__TASK DIRECTIONS__. Can the data below be echoed back word for word?
Top of INFORMATION SUPPLIED
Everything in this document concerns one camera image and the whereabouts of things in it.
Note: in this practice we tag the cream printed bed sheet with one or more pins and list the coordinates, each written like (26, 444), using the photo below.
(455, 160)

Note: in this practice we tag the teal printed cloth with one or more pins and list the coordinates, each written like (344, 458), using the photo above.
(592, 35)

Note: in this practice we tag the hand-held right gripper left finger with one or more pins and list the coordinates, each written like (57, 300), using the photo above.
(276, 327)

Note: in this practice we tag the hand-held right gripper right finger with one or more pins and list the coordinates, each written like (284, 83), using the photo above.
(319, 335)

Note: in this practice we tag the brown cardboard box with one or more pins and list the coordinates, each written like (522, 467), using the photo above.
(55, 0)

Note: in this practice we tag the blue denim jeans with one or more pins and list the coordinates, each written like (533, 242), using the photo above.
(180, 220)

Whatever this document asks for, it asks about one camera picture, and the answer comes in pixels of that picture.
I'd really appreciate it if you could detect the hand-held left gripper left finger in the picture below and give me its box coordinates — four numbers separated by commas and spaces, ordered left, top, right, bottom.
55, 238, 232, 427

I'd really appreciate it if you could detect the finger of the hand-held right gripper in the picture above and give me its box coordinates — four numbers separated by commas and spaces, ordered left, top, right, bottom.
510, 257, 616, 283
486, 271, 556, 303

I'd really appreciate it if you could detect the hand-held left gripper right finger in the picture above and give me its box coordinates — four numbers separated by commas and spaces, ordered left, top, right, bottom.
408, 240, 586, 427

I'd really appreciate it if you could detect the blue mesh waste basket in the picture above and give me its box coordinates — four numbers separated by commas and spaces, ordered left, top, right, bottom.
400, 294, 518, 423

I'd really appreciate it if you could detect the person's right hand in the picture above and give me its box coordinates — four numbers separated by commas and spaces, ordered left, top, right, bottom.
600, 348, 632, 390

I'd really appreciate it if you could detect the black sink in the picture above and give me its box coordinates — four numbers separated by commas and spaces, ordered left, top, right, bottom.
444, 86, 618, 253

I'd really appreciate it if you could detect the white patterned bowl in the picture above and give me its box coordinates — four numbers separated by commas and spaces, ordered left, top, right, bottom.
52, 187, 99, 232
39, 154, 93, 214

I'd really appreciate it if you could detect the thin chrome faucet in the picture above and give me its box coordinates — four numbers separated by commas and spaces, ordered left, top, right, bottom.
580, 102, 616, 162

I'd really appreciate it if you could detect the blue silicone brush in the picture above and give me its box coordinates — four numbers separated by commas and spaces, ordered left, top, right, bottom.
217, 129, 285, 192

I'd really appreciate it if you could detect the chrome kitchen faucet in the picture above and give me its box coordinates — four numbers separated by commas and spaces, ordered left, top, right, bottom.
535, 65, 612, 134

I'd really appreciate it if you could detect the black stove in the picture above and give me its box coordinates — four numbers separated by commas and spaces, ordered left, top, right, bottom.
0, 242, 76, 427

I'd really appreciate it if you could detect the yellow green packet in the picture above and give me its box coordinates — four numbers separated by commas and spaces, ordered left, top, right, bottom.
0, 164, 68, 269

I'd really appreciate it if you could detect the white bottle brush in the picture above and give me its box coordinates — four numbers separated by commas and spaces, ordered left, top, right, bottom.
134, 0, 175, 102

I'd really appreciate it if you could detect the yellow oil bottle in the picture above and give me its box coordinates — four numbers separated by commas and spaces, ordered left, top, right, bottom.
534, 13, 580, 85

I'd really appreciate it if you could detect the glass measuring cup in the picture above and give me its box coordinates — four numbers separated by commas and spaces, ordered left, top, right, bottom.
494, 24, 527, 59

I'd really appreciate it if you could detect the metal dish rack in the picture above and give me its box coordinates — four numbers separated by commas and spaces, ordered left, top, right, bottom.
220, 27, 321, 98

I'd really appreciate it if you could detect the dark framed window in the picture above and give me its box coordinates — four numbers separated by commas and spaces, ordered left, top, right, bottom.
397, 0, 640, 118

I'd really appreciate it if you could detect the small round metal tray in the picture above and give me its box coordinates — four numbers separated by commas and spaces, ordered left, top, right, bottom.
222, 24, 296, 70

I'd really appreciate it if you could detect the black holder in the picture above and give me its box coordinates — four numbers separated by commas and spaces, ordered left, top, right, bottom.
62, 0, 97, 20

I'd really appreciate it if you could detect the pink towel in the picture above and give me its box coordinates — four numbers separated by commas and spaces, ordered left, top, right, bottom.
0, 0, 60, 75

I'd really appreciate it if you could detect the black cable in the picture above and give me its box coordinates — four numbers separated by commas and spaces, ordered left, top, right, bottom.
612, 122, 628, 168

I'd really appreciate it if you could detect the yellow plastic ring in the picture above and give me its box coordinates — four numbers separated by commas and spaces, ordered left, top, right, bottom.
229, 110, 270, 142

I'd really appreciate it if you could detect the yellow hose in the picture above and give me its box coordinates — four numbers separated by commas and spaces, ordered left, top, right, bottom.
Bottom of INFORMATION SUPPLIED
__WRITTEN ANSWER__.
Everything in this document concerns one camera image and the whereabouts of things in it.
Note: in this practice we tag the cream printed bed sheet with one or more pins and list the coordinates, each written like (26, 444), using the photo below.
(455, 160)

Note: in this practice we tag the teal printed cloth with one or more pins and list the coordinates, each written like (344, 458), using the photo above.
(592, 35)

Note: in this practice we tag the hand-held right gripper left finger with one or more pins and list the coordinates, each written like (57, 300), using the photo above.
(276, 327)

Note: in this practice we tag the hand-held right gripper right finger with one or more pins and list the coordinates, each written like (284, 83), using the photo above.
(319, 335)

Note: in this practice we tag the brown cardboard box with one or more pins and list the coordinates, each written like (522, 467), using the photo above.
(55, 0)

Note: in this practice we tag the blue denim jeans with one or more pins and list the coordinates, each written like (533, 242), using the photo above.
(180, 220)

Whatever this document asks for, it asks about one camera picture, and the answer comes in pixels of that picture.
I'd really appreciate it if you could detect the hand-held left gripper left finger in the picture below and give me its box coordinates — four numbers separated by commas and spaces, ordered left, top, right, bottom.
55, 238, 232, 427

I'd really appreciate it if you could detect the finger of the hand-held right gripper in the picture above and give me its box coordinates — four numbers separated by commas and spaces, ordered left, top, right, bottom.
510, 257, 616, 283
486, 271, 556, 303

I'd really appreciate it if you could detect the hand-held left gripper right finger in the picture above and give me its box coordinates — four numbers separated by commas and spaces, ordered left, top, right, bottom.
408, 240, 586, 427

I'd really appreciate it if you could detect the blue mesh waste basket in the picture above and give me its box coordinates — four numbers separated by commas and spaces, ordered left, top, right, bottom.
400, 294, 518, 423

I'd really appreciate it if you could detect the person's right hand in the picture above and give me its box coordinates — four numbers separated by commas and spaces, ordered left, top, right, bottom.
600, 348, 632, 390

I'd really appreciate it if you could detect the black sink in the picture above and give me its box coordinates — four numbers separated by commas and spaces, ordered left, top, right, bottom.
444, 86, 618, 253

I'd really appreciate it if you could detect the white patterned bowl in the picture above and give me its box coordinates — four numbers separated by commas and spaces, ordered left, top, right, bottom.
52, 187, 99, 232
39, 154, 93, 214

I'd really appreciate it if you could detect the thin chrome faucet in the picture above and give me its box coordinates — four numbers separated by commas and spaces, ordered left, top, right, bottom.
580, 102, 616, 162

I'd really appreciate it if you could detect the blue silicone brush in the picture above and give me its box coordinates — four numbers separated by commas and spaces, ordered left, top, right, bottom.
217, 129, 285, 192

I'd really appreciate it if you could detect the chrome kitchen faucet in the picture above and give me its box coordinates — four numbers separated by commas and spaces, ordered left, top, right, bottom.
535, 65, 612, 134

I'd really appreciate it if you could detect the black stove in the picture above and give me its box coordinates — four numbers separated by commas and spaces, ordered left, top, right, bottom.
0, 242, 76, 427

I'd really appreciate it if you could detect the yellow green packet in the picture above and give me its box coordinates — four numbers separated by commas and spaces, ordered left, top, right, bottom.
0, 164, 68, 269

I'd really appreciate it if you could detect the white bottle brush in the picture above and give me its box coordinates — four numbers separated by commas and spaces, ordered left, top, right, bottom.
134, 0, 175, 102

I'd really appreciate it if you could detect the yellow oil bottle in the picture above and give me its box coordinates — four numbers separated by commas and spaces, ordered left, top, right, bottom.
534, 13, 580, 85

I'd really appreciate it if you could detect the glass measuring cup in the picture above and give me its box coordinates — four numbers separated by commas and spaces, ordered left, top, right, bottom.
494, 24, 527, 59

I'd really appreciate it if you could detect the metal dish rack in the picture above and give me its box coordinates — four numbers separated by commas and spaces, ordered left, top, right, bottom.
220, 27, 321, 98

I'd really appreciate it if you could detect the dark framed window in the picture above and give me its box coordinates — four numbers separated by commas and spaces, ordered left, top, right, bottom.
397, 0, 640, 118

I'd really appreciate it if you could detect the small round metal tray in the picture above and give me its box coordinates — four numbers separated by commas and spaces, ordered left, top, right, bottom.
222, 24, 296, 70

I'd really appreciate it if you could detect the black holder in the picture above and give me its box coordinates — four numbers separated by commas and spaces, ordered left, top, right, bottom.
62, 0, 97, 20

I'd really appreciate it if you could detect the pink towel in the picture above and give me its box coordinates — four numbers separated by commas and spaces, ordered left, top, right, bottom.
0, 0, 60, 75

I'd really appreciate it if you could detect the black cable in the picture above and give me its box coordinates — four numbers separated by commas and spaces, ordered left, top, right, bottom.
612, 122, 628, 168

I'd really appreciate it if you could detect the yellow plastic ring in the picture above and give me its box coordinates — four numbers separated by commas and spaces, ordered left, top, right, bottom.
229, 110, 270, 142

I'd really appreciate it if you could detect the yellow hose in the picture above and give me its box coordinates — four numbers separated by commas and spaces, ordered left, top, right, bottom.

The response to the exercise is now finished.